For a membership product that asks for a recurring monthly payment, that gap is real. A prospective member cannot read through dozens of accounts of what the chat is actually like day to day, whether the alerts are timely, or how the community handles a trade that goes wrong. The two media mentions confirm Swing Trading Club exists and is inexpensive; they say nothing about whether members stay past the first month, or whether the Swing Trading Club chat is active enough to be worth logging into daily. Adding it to a directory adds discoverability, but does not fill that review gap. Someone considering a subscription is largely working on faith.
Contact setup is similarly modest. The site offers a web form asking for name, email, subject, and message, and that is the complete public contact route. No phone number, no physical address. An email, sean@theswingtradingclub.com, appears on the Facebook business page, which at least attaches a human name to the operation, but it never appears on the site itself. A form-only setup is workable, and plenty of legitimate small online businesses run exactly this way, yet for something built on trusting other people with your trade ideas, a little more visible accountability would not go amiss.

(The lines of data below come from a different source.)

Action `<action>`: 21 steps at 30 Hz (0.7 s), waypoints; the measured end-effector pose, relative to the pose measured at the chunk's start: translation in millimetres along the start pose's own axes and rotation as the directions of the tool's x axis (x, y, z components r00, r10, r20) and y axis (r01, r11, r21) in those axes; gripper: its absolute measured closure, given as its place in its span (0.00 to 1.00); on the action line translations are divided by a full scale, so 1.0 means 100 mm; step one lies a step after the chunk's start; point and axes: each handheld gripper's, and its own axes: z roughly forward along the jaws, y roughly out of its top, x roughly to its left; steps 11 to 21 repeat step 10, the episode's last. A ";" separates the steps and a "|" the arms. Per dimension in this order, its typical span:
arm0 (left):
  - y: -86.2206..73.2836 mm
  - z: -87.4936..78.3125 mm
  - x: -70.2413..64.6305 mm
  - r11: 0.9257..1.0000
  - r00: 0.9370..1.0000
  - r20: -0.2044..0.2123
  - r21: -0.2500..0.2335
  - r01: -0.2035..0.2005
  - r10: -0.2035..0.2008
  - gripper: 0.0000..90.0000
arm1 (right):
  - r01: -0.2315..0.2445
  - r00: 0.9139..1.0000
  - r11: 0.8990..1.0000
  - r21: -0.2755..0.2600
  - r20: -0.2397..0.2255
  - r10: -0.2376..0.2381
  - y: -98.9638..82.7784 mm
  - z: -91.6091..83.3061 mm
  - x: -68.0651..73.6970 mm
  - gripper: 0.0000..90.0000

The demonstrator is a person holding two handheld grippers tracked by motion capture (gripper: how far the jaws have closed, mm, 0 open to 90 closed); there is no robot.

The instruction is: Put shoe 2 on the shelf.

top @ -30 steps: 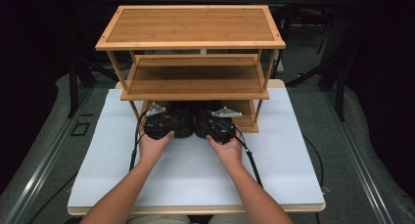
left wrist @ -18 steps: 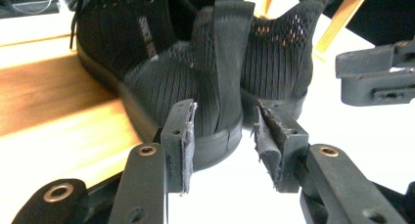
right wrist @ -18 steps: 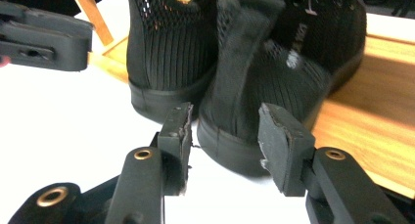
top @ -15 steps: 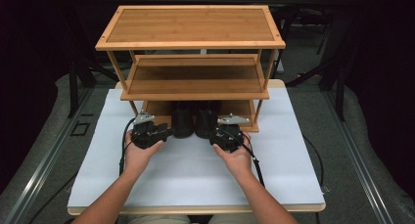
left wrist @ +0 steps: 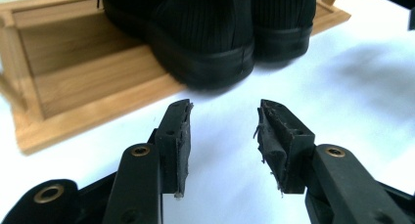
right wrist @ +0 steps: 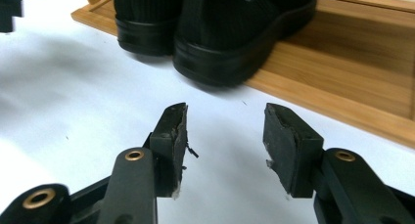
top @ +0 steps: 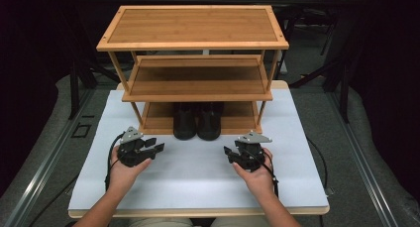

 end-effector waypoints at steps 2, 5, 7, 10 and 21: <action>-0.06 -0.03 0.02 1.000 1.000 -0.007 0.003 0.004 -0.004 0.62 | -0.012 1.000 1.000 -0.009 0.008 0.012 -0.06 -0.04 -0.02 0.57; -0.14 -0.04 0.08 1.000 0.999 -0.016 0.003 0.031 -0.031 0.61 | -0.009 1.000 0.999 -0.033 0.015 0.010 -0.15 -0.07 -0.05 0.56; -0.18 -0.03 0.10 0.999 0.999 -0.022 0.011 0.040 -0.040 0.59 | -0.010 0.999 0.999 -0.037 0.034 0.011 -0.21 -0.07 -0.07 0.54; -0.20 0.00 0.11 0.999 0.999 -0.023 0.006 0.044 -0.043 0.55 | -0.025 0.999 0.999 -0.024 0.047 0.027 -0.26 -0.05 -0.09 0.51; -0.20 0.00 0.11 0.999 0.999 -0.023 0.006 0.044 -0.043 0.55 | -0.025 0.999 0.999 -0.024 0.047 0.027 -0.26 -0.05 -0.09 0.51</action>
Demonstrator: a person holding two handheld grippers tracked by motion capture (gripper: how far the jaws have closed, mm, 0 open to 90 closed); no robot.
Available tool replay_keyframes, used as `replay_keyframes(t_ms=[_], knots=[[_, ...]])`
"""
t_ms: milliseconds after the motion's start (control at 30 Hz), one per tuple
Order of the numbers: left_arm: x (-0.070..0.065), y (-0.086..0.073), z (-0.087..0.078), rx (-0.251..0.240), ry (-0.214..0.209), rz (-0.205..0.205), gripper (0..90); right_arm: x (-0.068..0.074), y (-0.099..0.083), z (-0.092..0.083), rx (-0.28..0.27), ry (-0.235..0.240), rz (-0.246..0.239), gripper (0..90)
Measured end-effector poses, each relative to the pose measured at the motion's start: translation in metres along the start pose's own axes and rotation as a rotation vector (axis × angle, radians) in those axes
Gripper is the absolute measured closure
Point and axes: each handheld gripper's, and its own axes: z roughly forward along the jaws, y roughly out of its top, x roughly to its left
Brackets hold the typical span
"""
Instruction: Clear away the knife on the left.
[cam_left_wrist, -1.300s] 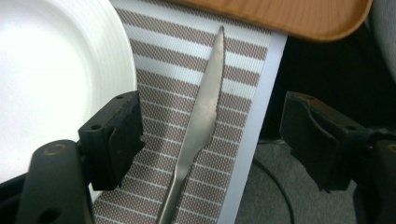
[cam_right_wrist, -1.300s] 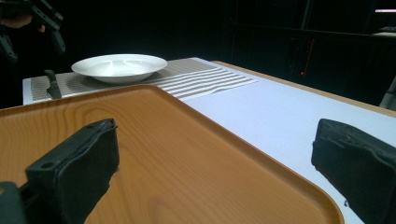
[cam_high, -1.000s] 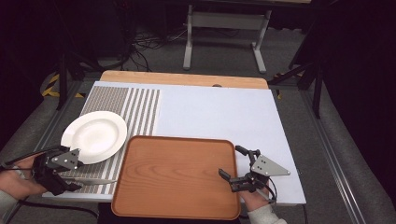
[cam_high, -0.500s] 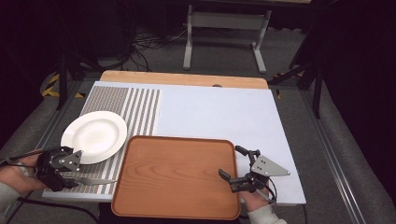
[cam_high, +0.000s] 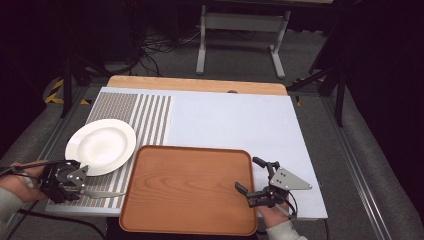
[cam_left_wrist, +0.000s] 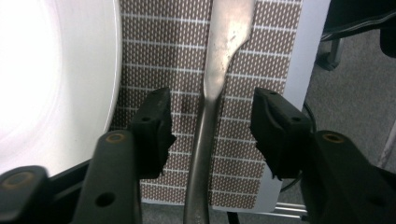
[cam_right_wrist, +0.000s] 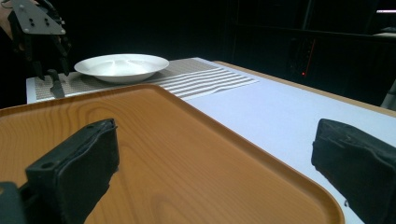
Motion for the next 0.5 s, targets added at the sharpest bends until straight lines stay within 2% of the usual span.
replay_keyframes(t_ms=[167, 267, 333, 367, 400, 433, 500], knots=[[0.0036, -0.0011, 0.0044, 0.026, -0.011, 0.022, 62.1, 0.0014, 0.0005, -0.0003, -0.006, 0.005, 0.002, 1.5], [0.0054, 0.0025, 0.0078, 0.062, -0.014, 0.053, 65.9, 0.0008, 0.0008, -0.0017, -0.013, 0.007, 0.006, 1.4], [0.0055, 0.0035, 0.01, 0.069, -0.028, 0.048, 70.0, 0.0002, 0.0005, -0.0022, -0.016, 0.007, 0.009, 1.4], [0.0058, 0.004, 0.0096, 0.071, -0.023, 0.057, 70.5, 0.0002, 0.0005, -0.0023, -0.017, 0.007, 0.009, 1.4], [0.0055, 0.0048, 0.0085, 0.093, -0.028, 0.065, 75.2, 0.0002, 0.0006, -0.0024, -0.018, 0.007, 0.009, 1.4], [0.0055, 0.0049, 0.0099, 0.085, -0.027, 0.089, 77.5, 0.0002, 0.0006, -0.0025, -0.018, 0.006, 0.008, 1.4], [0.0033, 0.0057, 0.0098, 0.095, -0.011, 0.11, 78.5, 0.0002, 0.0006, -0.0025, -0.02, 0.009, 0.011, 1.4]])
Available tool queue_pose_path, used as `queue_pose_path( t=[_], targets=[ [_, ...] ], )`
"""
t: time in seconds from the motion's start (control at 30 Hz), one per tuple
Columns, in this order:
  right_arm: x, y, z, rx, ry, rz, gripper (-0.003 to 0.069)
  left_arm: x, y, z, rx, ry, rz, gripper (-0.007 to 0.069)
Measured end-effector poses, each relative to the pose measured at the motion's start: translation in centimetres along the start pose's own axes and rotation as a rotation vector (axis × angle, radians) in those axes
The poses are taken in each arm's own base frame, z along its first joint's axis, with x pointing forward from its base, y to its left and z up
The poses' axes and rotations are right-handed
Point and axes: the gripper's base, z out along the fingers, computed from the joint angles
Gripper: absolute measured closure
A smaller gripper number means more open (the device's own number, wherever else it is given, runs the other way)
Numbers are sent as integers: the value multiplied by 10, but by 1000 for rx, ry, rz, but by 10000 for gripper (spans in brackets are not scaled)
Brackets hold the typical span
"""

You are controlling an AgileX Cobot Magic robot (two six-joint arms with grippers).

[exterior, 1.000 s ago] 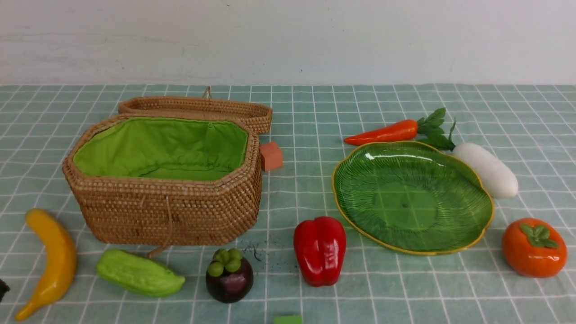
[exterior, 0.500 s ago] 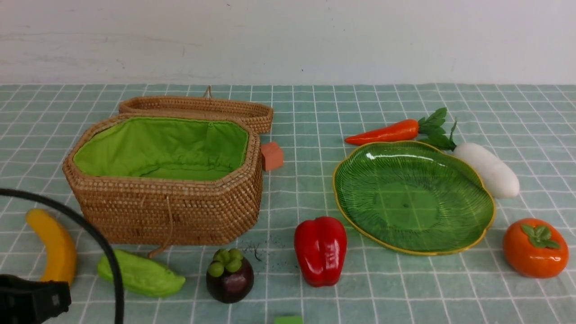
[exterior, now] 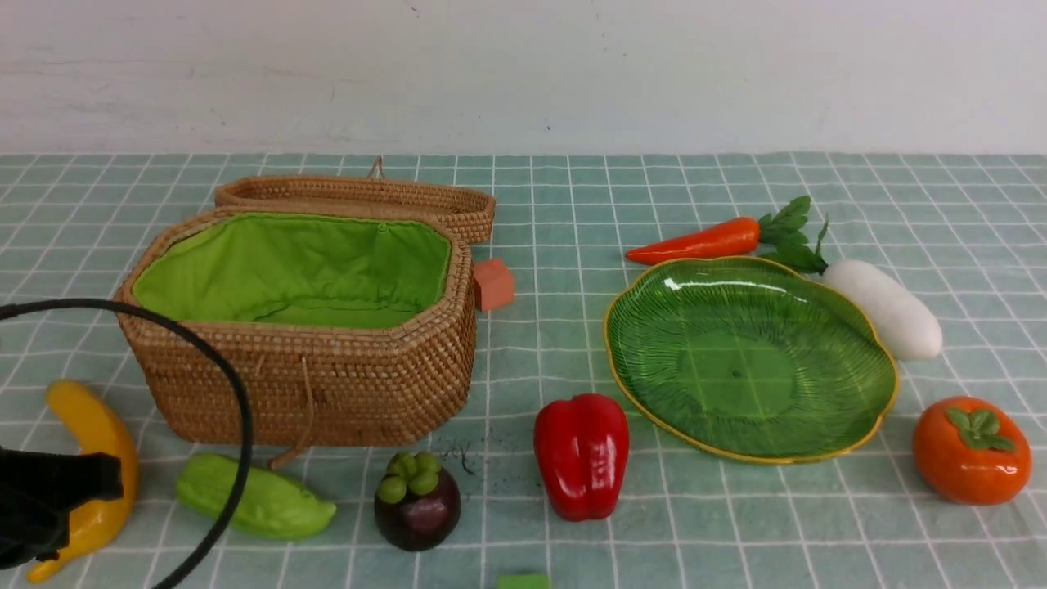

The social footprint is broader than the review trail. Swing Trading Club maintains accounts on Twitter, Facebook, Instagram, and YouTube, so there is a public face and presumably some ongoing content to sample before paying. A curious visitor can get a feel for tone and activity level through those channels, and that is probably the smartest free research available given how little third-party review material exists. Worth spending thirty minutes there rather than relying on the homepage copy alone.
Stacking it all up, Swing Trading Club reads as a low-cost, no-frills swing trading community with a clear structure: a Discord feed, a course, weekly watch lists, and a newsletter under one inexpensive membership. The peer-collaboration framing is refreshingly honest, and the nineteen-dollar entry keeps the stakes low if it turns out not to fit. The course inclusion sweetens a price that would already be reasonable for the chat alone. The near-total absence of independent reviews is the one real drag, and the bare-bones contact setup does not offset it. The low price is the strongest argument Swing Trading Club has going for it, and whether that argument is enough depends on how comfortable a given trader is making a call with limited outside information.